Tuesday, April 20, 2010
Light-Sport Chronicles: Reading The Tea Leaves
Some things to watch for...and watch out for
After his tour, all the airlines were laying off pilots. He went back to school for a degree in industrial management, and eventually went to work for AMD, the computer CPU chip maker. That was the end of his flying for the next 25 years.
When the bug bit again in 1995, he amassed expertise in ultralight ground and flight instruction. Today, his favorite ride is a powered parachute. “It’s all open-cockpit, low-and-slow flying, ” he says, “about as close as you can get to sprouting wings.”
Sweeney dove into the regulatory and developmental side of recreational flying as a board member of the U.S. Ultralight Association and FAAST (FAA Safety Team), and a member of several ASTM committees since the beginning of the light-sport movement.

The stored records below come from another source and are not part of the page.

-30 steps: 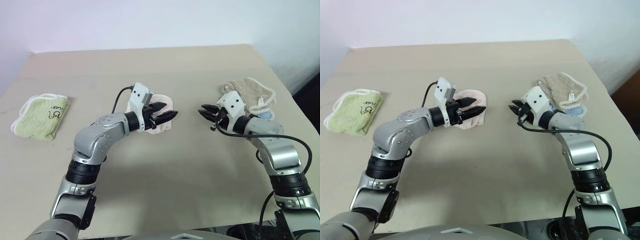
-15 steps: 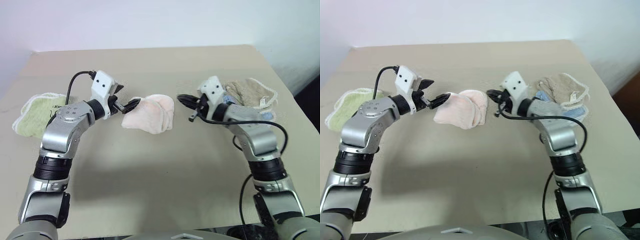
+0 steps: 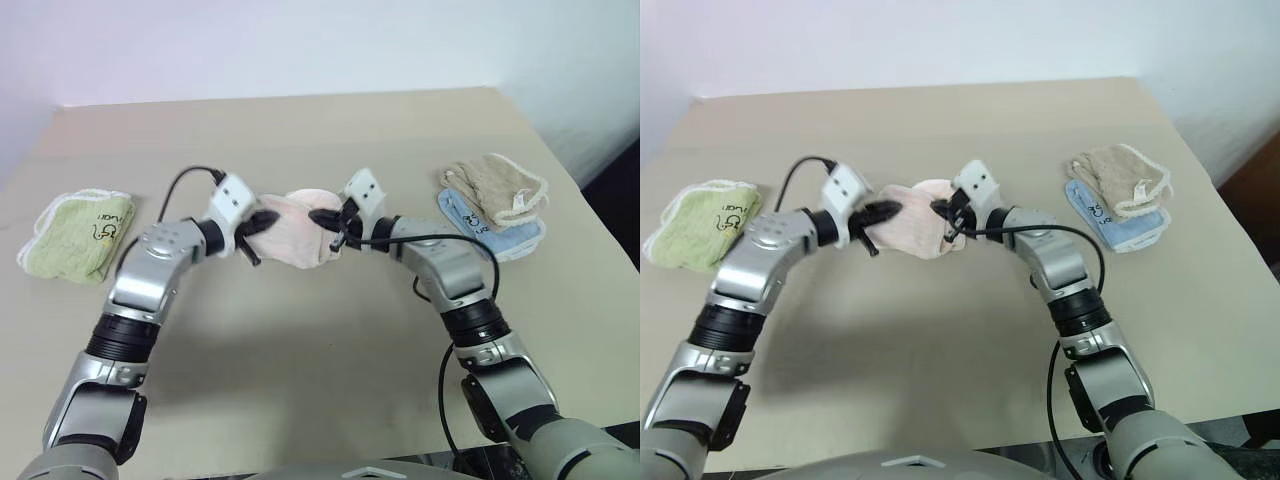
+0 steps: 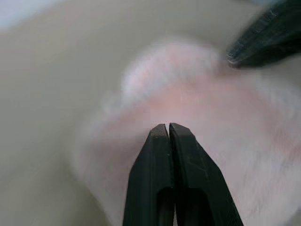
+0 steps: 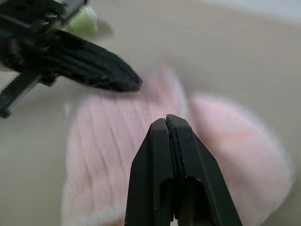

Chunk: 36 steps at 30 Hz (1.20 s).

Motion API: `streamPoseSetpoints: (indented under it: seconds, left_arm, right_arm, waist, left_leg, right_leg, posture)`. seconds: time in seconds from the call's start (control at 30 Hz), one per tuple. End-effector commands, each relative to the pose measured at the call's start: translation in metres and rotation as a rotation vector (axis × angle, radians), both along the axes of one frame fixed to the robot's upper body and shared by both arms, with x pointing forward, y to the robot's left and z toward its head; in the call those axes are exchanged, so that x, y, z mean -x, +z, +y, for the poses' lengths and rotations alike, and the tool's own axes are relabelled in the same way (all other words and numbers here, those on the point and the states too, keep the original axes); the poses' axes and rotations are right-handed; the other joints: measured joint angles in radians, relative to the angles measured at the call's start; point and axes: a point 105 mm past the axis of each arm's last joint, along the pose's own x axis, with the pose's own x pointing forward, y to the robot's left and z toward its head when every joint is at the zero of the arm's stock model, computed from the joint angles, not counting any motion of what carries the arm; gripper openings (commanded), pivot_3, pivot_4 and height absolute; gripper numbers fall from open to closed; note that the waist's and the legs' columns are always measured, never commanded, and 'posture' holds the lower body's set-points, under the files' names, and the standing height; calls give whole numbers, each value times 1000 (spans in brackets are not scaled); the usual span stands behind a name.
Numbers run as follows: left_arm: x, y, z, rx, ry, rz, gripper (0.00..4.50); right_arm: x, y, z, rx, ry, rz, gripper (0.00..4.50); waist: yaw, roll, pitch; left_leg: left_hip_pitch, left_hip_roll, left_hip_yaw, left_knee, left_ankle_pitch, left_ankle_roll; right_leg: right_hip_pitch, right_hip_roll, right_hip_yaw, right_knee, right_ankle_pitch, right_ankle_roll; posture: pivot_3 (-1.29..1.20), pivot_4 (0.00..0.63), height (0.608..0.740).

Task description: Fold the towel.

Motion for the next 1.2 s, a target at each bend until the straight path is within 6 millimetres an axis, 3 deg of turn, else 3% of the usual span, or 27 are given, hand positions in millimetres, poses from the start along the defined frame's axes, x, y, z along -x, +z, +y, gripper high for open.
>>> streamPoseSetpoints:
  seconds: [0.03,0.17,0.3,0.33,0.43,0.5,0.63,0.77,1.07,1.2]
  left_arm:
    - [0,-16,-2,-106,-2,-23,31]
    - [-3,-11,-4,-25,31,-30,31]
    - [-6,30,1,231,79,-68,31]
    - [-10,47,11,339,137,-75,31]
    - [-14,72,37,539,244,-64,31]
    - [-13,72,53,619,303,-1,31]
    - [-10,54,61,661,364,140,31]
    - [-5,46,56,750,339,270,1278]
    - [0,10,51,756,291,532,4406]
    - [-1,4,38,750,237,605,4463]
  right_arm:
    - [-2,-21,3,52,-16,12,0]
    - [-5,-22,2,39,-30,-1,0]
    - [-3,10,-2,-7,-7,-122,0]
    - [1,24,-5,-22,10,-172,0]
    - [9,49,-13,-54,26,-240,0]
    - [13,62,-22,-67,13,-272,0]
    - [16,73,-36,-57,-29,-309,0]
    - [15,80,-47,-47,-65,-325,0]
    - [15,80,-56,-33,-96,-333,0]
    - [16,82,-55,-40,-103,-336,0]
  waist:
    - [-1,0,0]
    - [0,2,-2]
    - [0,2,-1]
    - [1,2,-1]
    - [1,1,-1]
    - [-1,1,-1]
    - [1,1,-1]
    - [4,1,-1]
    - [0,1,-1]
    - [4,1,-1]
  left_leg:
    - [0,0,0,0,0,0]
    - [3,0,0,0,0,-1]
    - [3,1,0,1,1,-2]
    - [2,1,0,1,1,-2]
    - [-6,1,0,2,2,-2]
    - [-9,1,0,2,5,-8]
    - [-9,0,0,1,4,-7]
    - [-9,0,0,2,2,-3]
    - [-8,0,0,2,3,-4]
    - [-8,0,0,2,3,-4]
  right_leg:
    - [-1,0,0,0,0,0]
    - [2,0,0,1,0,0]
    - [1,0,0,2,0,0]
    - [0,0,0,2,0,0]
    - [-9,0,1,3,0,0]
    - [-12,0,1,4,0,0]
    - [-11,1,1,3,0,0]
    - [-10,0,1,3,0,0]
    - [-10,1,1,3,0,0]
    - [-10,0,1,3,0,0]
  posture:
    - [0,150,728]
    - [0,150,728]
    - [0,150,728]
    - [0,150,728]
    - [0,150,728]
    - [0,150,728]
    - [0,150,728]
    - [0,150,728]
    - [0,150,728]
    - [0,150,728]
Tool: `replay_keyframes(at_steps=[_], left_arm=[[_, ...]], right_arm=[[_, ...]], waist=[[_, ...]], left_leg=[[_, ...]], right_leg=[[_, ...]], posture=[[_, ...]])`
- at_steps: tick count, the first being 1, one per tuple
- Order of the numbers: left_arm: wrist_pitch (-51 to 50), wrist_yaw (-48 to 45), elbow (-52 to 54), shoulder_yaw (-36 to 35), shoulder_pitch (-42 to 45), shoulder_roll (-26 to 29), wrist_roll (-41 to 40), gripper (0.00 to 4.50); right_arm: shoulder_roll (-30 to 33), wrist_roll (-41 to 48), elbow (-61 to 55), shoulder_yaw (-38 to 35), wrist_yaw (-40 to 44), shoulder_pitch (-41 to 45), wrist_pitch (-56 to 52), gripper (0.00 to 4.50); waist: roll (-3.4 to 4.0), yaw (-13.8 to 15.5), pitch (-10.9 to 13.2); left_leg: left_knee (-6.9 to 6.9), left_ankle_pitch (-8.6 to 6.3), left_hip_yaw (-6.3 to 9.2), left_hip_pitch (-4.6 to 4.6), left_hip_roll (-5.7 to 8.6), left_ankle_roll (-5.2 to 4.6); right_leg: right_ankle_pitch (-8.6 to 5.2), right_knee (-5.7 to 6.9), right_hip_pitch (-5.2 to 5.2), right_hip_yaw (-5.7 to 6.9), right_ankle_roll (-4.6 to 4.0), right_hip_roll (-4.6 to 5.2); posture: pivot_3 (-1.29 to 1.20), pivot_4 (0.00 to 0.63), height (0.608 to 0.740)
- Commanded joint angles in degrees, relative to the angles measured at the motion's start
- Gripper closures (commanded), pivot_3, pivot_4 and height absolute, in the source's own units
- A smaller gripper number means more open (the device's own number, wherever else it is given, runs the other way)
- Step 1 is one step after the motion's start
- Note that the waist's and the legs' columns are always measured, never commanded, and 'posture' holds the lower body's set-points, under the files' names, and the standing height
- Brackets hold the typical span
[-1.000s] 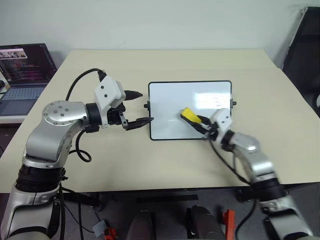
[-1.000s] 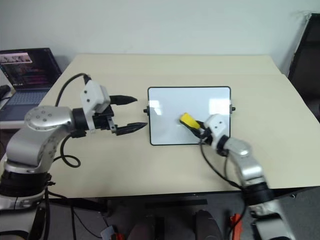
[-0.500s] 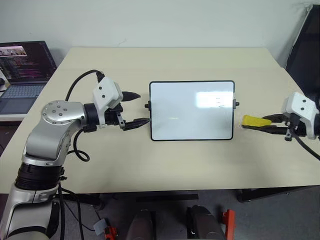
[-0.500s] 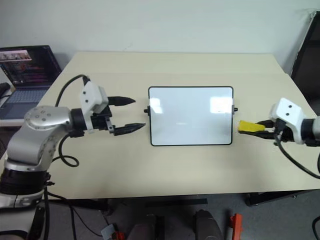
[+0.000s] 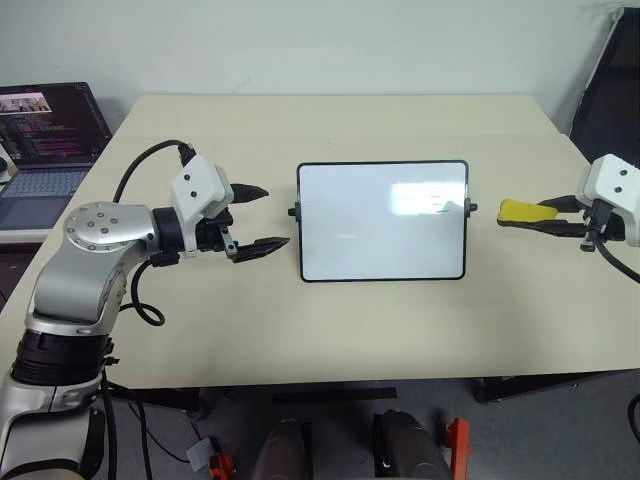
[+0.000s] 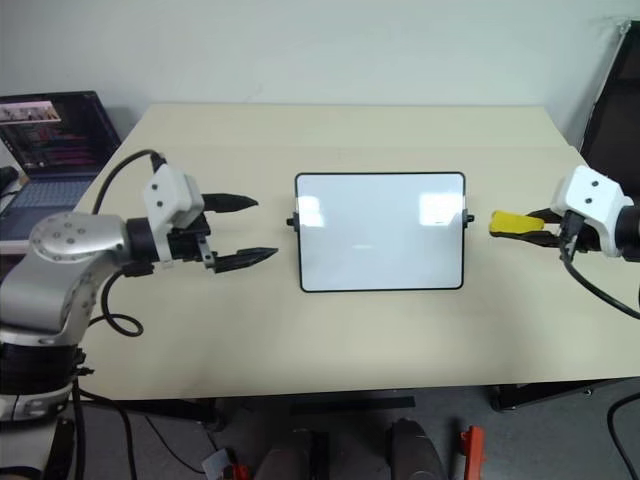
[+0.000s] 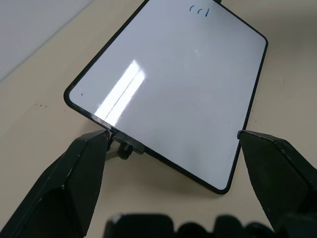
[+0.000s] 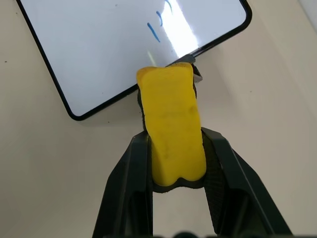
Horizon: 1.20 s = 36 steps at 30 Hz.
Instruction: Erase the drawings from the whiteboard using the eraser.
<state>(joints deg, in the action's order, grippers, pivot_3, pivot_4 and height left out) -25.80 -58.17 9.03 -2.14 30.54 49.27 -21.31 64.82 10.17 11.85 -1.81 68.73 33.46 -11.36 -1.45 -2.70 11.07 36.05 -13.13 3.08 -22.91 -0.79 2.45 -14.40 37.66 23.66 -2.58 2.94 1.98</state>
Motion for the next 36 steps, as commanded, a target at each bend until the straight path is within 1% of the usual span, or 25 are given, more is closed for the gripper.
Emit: replay_keyframes(at_steps=[1, 6, 9, 12, 16, 19, 22, 24, 26, 28, 30, 32, 36], left_arm=[[0.6, 0.7, 2.2, -2.3, 0.6, 0.4, -0.5, 0.0], [0.8, 0.8, 1.8, -2.2, 1.3, 0.2, -0.5, 0.0], [1.0, 0.6, 1.5, -1.9, 1.4, 0.2, -0.4, 0.0], [1.1, 0.6, 1.4, -1.8, 1.6, 0.1, -0.4, 0.0], [1.2, 0.5, 1.2, -1.7, 1.7, 0.0, -0.3, 0.0], [1.2, 0.4, 1.3, -1.7, 1.8, 0.1, -0.2, 0.0], [1.1, 0.2, 1.3, -1.7, 1.9, 0.2, -0.2, 0.0], [1.1, 0.1, 1.1, -1.6, 2.0, 0.4, -0.2, 0.0], [1.1, 0.0, 0.9, -1.6, 2.2, 0.5, -0.1, 0.0], [1.3, -0.2, 0.4, -1.4, 2.4, 0.6, 0.2, 0.0], [1.5, -0.3, -0.1, -1.2, 2.7, 0.7, 0.6, 0.0], [1.7, -0.4, -0.3, -1.1, 2.9, 0.5, 0.6, 0.0], [1.9, -0.4, -0.8, -0.6, 3.5, 0.0, 0.8, 0.0]], right_arm=[[0.1, -0.5, 0.2, -1.0, 0.1, 2.4, 1.3, 3.51], [-0.8, -0.4, 1.1, -1.3, -0.7, 2.9, 2.0, 3.51], [-2.6, 1.4, 1.4, -3.1, -1.5, 2.8, 1.5, 3.51], [-6.4, 4.0, 1.7, -5.7, -4.5, 2.5, 0.8, 3.51], [-15.0, 6.4, 0.5, -9.3, -13.5, 1.5, 0.1, 3.51], [-20.2, 6.2, -2.1, -10.5, -19.2, -2.1, 0.3, 3.51], [-22.3, 5.7, -5.4, -10.1, -21.6, -5.5, -0.6, 3.51], [-21.7, 6.2, -8.0, -9.6, -20.7, -7.2, -2.5, 3.51], [-19.4, 6.9, -9.8, -9.5, -18.6, -8.0, -5.5, 3.51], [-16.2, 6.6, -11.4, -8.7, -15.8, -8.8, -8.0, 3.51], [-11.4, 6.4, -12.8, -7.5, -11.5, -9.3, -10.6, 3.51], [-8.2, 6.6, -13.1, -6.9, -8.8, -8.4, -12.1, 3.51], [-5.9, 5.5, -10.3, -5.2, -6.3, -4.3, -11.1, 3.51]], waist=[[0.0, 0.0, 0.0], [0.0, 0.0, 0.0], [0.0, 0.0, 0.0], [0.0, 0.0, 0.0], [0.0, -0.1, 0.0], [-0.01, 0.0, 0.0], [0.0, 0.3, 0.0], [0.02, 0.4, 0.0], [0.02, 0.6, 0.0], [0.02, 0.7, 0.0], [0.02, 0.8, 0.0], [0.02, 0.8, 0.0], [0.02, 0.3, 0.0]], left_leg=[[0.0, 0.0, 0.0, 0.0, 0.0, 0.0], [0.01, 0.0, 0.0, 0.0, 0.0, 0.0], [0.02, 0.0, 0.0, 0.01, 0.01, 0.0], [0.04, 0.0, 0.0, 0.01, 0.0, 0.0], [0.07, 0.0, 0.02, 0.03, 0.01, 0.0], [0.09, 0.01, 0.06, 0.06, 0.03, 0.01], [0.08, 0.01, 0.07, 0.06, 0.04, 0.01], [0.08, 0.01, 0.07, 0.05, 0.07, 0.01], [0.09, 0.01, 0.07, 0.05, 0.08, 0.01], [0.11, 0.01, 0.07, 0.08, 0.08, 0.01], [0.11, 0.01, 0.08, 0.09, 0.08, 0.01], [0.11, 0.01, 0.08, 0.1, 0.07, 0.0], [0.13, 0.01, 0.04, 0.15, 0.06, 0.0]], right_leg=[[0.0, 0.01, 0.0, 0.0, 0.0, 0.0], [0.0, 0.02, 0.0, 0.0, 0.0, 0.01], [0.01, 0.03, 0.0, 0.0, -0.01, 0.01], [0.01, 0.08, 0.0, 0.0, -0.01, 0.0], [0.01, 0.16, -0.02, 0.0, -0.02, 0.0], [0.02, 0.21, -0.06, 0.02, -0.02, 0.01], [0.02, 0.23, -0.06, 0.03, -0.02, 0.03], [0.02, 0.24, -0.06, 0.03, -0.02, 0.06], [0.02, 0.24, -0.06, 0.04, -0.02, 0.07], [0.02, 0.27, -0.06, 0.04, -0.02, 0.06], [0.02, 0.28, -0.07, 0.06, -0.01, 0.06], [0.01, 0.26, -0.09, 0.06, -0.01, 0.06], [0.01, 0.27, -0.11, 0.02, -0.01, 0.04]], posture=[[0.0, 0.15, 0.74], [0.0, 0.15, 0.74], [0.0, 0.15, 0.74], [0.0, 0.15, 0.74], [0.0, 0.15, 0.74], [0.0, 0.15, 0.74], [0.0, 0.15, 0.74], [0.0, 0.15, 0.74], [0.0, 0.15, 0.74], [0.0, 0.15, 0.74], [0.0, 0.15, 0.74], [0.0, 0.15, 0.74], [0.0, 0.15, 0.74]])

When the sport pilot rule officially came online in 2004, ultralights, pilots and UL instructors were brought on board during three major transition periods. Jim Sweeney was a major player, traveling to cities to teach ground school courses so pilots could get “legit.”
All along, he has kept an eagle eye on the sport flying industry and the FAA’s regulation of it. “And I see three major areas showing up this year,” he prophecies. “Increased LSA flight training, some manufacturer shakeout and further encroachment on our flying freedoms due to fears of terrorism.”